Doctor Ambrosius was standing behind his desk again just as if nothing had happened. He cleared his throat, and they both swiveled their heads to stare at him. “Now you see why you were brought here, and why it is inadvisable for you to leave before you are properly trained.” He made another of those little gestures, and the bookcases slid back from the door.

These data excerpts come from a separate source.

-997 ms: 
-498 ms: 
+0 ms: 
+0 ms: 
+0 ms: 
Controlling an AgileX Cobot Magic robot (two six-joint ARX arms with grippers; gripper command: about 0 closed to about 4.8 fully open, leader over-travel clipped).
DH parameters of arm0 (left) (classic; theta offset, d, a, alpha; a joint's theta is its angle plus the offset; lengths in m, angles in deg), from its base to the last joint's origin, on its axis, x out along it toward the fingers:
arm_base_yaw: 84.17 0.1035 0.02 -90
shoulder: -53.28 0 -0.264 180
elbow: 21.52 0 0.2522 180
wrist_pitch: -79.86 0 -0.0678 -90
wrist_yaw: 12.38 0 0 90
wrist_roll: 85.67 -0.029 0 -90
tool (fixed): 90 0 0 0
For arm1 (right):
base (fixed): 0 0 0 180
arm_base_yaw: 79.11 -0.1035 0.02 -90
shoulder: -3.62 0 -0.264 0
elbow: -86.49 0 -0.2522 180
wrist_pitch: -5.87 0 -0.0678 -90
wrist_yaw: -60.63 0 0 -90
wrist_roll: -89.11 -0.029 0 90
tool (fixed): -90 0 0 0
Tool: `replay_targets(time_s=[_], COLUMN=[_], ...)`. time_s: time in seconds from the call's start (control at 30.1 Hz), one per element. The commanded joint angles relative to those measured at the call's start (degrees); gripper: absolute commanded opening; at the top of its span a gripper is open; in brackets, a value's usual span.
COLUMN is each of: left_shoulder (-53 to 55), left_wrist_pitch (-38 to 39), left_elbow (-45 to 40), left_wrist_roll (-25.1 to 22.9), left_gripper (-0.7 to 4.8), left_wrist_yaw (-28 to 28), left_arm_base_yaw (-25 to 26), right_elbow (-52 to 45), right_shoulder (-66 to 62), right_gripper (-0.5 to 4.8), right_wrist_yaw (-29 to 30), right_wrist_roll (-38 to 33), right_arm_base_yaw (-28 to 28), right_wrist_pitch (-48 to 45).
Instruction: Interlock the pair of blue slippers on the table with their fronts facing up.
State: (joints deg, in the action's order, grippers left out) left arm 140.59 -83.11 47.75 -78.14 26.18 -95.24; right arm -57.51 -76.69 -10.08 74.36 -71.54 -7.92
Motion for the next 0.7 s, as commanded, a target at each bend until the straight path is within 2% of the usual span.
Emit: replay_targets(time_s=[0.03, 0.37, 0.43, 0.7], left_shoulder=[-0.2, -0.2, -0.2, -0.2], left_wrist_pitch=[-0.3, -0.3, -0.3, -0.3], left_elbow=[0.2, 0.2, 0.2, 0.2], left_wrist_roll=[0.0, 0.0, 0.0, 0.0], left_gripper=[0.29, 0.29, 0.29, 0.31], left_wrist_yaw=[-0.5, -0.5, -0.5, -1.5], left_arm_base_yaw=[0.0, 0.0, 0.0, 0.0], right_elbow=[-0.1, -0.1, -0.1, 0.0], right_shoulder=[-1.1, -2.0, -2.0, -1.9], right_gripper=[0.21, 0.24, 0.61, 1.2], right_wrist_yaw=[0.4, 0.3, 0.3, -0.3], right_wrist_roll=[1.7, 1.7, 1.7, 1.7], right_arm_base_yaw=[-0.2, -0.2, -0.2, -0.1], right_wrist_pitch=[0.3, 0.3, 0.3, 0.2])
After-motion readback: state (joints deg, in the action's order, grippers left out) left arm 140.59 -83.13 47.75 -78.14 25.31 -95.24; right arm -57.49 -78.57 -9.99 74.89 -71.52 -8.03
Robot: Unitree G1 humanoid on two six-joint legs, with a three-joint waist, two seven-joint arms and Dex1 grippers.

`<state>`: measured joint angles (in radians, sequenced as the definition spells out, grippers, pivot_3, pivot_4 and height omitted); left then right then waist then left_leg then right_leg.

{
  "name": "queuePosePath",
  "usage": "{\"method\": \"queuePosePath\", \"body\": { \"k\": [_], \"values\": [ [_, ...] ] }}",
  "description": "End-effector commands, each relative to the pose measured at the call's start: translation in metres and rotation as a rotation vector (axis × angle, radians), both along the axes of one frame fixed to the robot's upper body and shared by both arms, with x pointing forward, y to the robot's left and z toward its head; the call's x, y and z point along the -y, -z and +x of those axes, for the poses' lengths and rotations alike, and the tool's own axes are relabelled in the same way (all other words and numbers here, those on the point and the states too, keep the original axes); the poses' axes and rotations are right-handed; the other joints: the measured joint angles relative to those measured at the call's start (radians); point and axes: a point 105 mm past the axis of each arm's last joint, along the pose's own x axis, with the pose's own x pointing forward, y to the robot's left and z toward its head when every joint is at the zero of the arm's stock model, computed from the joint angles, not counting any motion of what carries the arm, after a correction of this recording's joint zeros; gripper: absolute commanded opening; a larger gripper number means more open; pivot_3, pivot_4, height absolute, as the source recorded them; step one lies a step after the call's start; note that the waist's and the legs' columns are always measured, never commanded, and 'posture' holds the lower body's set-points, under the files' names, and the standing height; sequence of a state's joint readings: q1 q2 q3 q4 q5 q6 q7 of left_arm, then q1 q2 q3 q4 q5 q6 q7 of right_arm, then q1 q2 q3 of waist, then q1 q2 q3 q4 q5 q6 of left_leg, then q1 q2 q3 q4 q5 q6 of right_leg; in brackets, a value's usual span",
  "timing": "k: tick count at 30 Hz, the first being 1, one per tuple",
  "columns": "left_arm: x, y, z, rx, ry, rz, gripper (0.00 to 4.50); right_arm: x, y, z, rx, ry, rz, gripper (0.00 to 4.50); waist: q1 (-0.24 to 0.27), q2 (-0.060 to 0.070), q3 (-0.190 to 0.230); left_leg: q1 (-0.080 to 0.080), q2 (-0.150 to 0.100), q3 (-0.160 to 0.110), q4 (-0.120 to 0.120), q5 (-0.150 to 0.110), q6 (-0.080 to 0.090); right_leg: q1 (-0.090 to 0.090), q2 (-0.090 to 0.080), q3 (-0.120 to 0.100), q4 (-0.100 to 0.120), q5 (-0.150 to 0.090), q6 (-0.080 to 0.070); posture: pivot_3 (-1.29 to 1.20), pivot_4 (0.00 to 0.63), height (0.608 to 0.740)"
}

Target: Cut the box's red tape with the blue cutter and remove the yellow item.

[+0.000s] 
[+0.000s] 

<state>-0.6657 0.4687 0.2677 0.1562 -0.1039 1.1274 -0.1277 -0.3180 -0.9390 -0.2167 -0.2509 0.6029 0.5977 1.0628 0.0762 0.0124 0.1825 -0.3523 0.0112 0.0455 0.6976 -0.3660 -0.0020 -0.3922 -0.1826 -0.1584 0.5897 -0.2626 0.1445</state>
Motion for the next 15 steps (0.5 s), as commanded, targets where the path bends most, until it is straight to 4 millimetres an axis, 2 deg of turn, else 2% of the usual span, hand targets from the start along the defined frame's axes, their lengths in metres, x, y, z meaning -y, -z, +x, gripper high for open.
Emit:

The fire in the fireplace shrank, and turned from purple to blue to green and then to the normal yellow. “I trust that now I have your full attention.” Doctor Ambrosius sat back in his chair.
Spirit nodded.
“Yes sir,” Loch said in a shaky voice.
Doctor Ambrosius did not smile. “There are all manner of magicians,” he said. “The power expresses itself in many ways. We won’t know just what you can do until we have finished testing you. Once we know, you can begin your training in the Arcane Arts. But regardless of your powers, there is a great, wide world out there into which you must fit and remain undetected—and to that end, Oakhurst is as much the school y
ou saw in the brochure as it is a school of Grammery.” The way he said that last word made it clear without explanation that he meant magic. “Now, on that note, I shall return you to Ms. Corby’s capable hands. She will show you to your rooms and acquaint you with what you can expect from here on. We will have another interview in a few days when you have settled in. Good day.”
The doors opened at another of Doctor Ambrosius’s gestures. He turned his chair so that it faced the fire, with his back to them. Spirit and Loch slowly got up and walked back out into the Entry Hall. The door closed behind them. The receptionist wasn’t at her desk, and Ms. Corby wasn’t there either. In the echoing silence, Spirit and Loch looked at each other.
“Did I just have a really vivid hallucination?” Loch asked.
Spirit swallowed hard. “If you did—” she began.
“Hey!” Loch said. “You’re bleeding.” He nodded at her right arm.
As if him saying the words made it real, suddenly her arm twinged with a sharp pain. “Ow!”
She held out her arm and stared at it. She’d worn a sleeveless blouse to leave the hospital, and had been regretting it ever since she arrived in Montana. I guess it’s just as well, she thought, half-hysterically, they say it’s impossible to get bloodstains out of a white blouse. . . . From wrist to elbow her arm was scored with a deep, angry-red scratch. It looked exactly like a cat scratch—if the cat had claws as long as her arm.
Or like an owl’s talons—if you were the size of a white mouse.
“Um . . . maybe not a hallucination,” she said quietly.
THREE
When Ms. Corby appeared a minute or so later, she had a man in a business suit with her. “Miss White, with me. Master Spears, with Mr. Devon,” she said with detached pleasantness. “The Young Ladies’ Wing is to the right, the Young Gentlemen’s to the left.”
For a moment, Spirit felt a flash of panic. Loch was the only person in this whole place she knew! But then she forced herself to be calm. It wasn’t as if they were being incarcerated, and after that interview with Doctor Ambrosius, it was pretty clear that being separated from Loch was the least of her worries. The four of them walked back beneath the balcony to where there was a perfectly ordinary set of double doors—a far more ordinary set than those that led into Doctor Ambrosius’s sanctum.